Question on register custom ops for max on different device

Hi folks,

I am new to modular and looking at some demos/documentsions on MAX compiler.

Ideally, I want to define an op that can be “overrided” with different implementations on different target.

In the documented example, the target switching is done inside if/else target check inside the node definition,

@compiler.register("vector_addition")
struct VectorAddition:
    @staticmethod
    fn execute[
        target: StaticString,
    ](
        output: OutputTensor[rank=1],
        lhs: InputTensor[dtype = output.dtype, rank = output.rank],
        rhs: InputTensor[dtype = output.dtype, rank = output.rank],
        ctx: DeviceContextPtr,
    ) raises:
        @parameter
        if target == "cpu":
            _vector_addition_cpu(output, lhs, rhs, ctx)
        elif target == "gpu":
            _vector_addition_gpu(output, lhs, rhs, ctx)
        else:

While this works in general, there might be a serious issue with scalarization:

Assume I wrote the original “general purpose op”, and my collaborators target authors want to provide “more advanced target-specific op” . Now the target authors will have to go into my node definition and modify the code there.

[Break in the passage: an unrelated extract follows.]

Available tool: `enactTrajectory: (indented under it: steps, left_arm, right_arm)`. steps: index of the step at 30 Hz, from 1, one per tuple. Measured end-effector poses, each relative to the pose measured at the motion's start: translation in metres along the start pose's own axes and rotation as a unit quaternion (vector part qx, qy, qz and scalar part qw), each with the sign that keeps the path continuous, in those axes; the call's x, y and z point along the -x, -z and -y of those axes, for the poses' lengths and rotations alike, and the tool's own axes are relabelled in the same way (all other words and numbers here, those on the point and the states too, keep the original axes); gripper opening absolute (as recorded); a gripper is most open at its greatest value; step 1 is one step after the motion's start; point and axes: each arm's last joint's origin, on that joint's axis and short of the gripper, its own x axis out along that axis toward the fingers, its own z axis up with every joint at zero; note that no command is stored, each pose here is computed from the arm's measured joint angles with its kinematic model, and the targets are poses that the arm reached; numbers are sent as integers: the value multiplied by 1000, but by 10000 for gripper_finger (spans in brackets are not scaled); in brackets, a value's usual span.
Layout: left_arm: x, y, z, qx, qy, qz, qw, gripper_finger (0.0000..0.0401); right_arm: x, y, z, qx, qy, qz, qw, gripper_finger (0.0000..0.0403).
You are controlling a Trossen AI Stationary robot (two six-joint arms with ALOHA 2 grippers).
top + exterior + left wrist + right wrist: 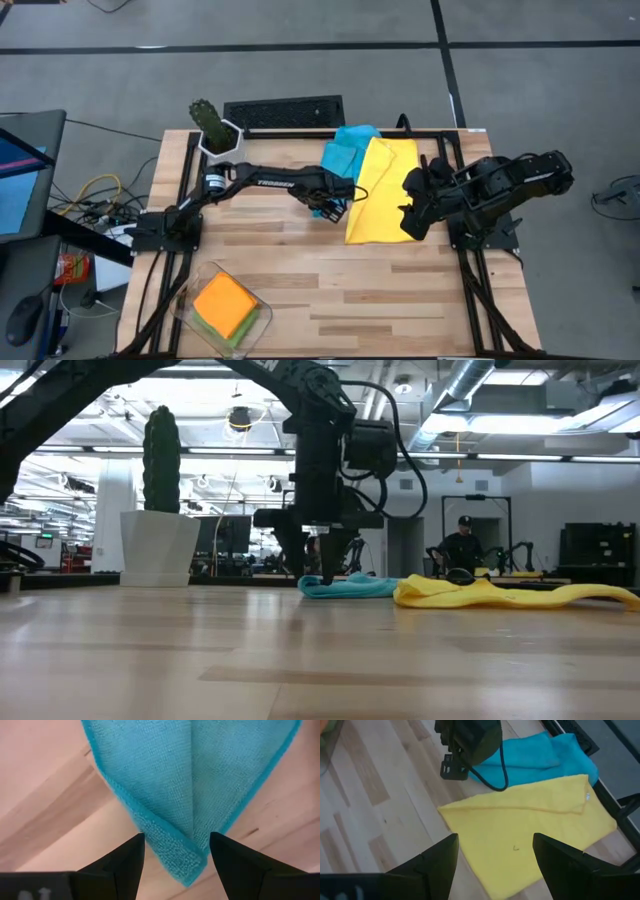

Ideally, they should be able to register their own version without modifying the initial node definition I wrote. Is there a way to register multiple versions of a custom node, each for a different target in different struct (and files)?

e.g., something like this

@compiler.register("mo.matmul")
struct MatmulReference:
    @staticmethod
    fn executetarget: StaticString:
        # Standard nested loops or simple SIMD code
        ...

@compiler.register("mo.matmul")
struct MatmulCUDA:
    @staticmethod
    fn executetarget: StaticString:
        # Hand-written PTX or calls to cuBLAS

Thank you very much.

Ye

I’ve edited your post to add code block formatting for ease of discussion. In the future, please use code blocks for code because otherwise Markdown messes up the formatting.

In general, it’s expected that you go through a single custom that does the equivalent operation on multiple devices. Otherwise, you force the scalarization into other people’s code, where they are less likely to have the most up to date version of the options. There are a few ideas floating around for how to do this slightly more generically, but you very quickly run into questions of who should “win” if two people register a custom op for target-specific matmul. In order to answer that question, you need to both know a bunch about where the strengths and weaknesses of both kernels lie, and run logic to determine if the current input is better suited to either kernel. It might be possible to use autotuning to determine this, but autotuning massively increases compile times and it’s often better to do that offline. All of this circles back to “someone needs to write a tree of if statements”, so I’m not sure that we really solve anything by offering this capability.

Thanks for the quick response.

I think what you said makes sense if everyone is from the same team or organization.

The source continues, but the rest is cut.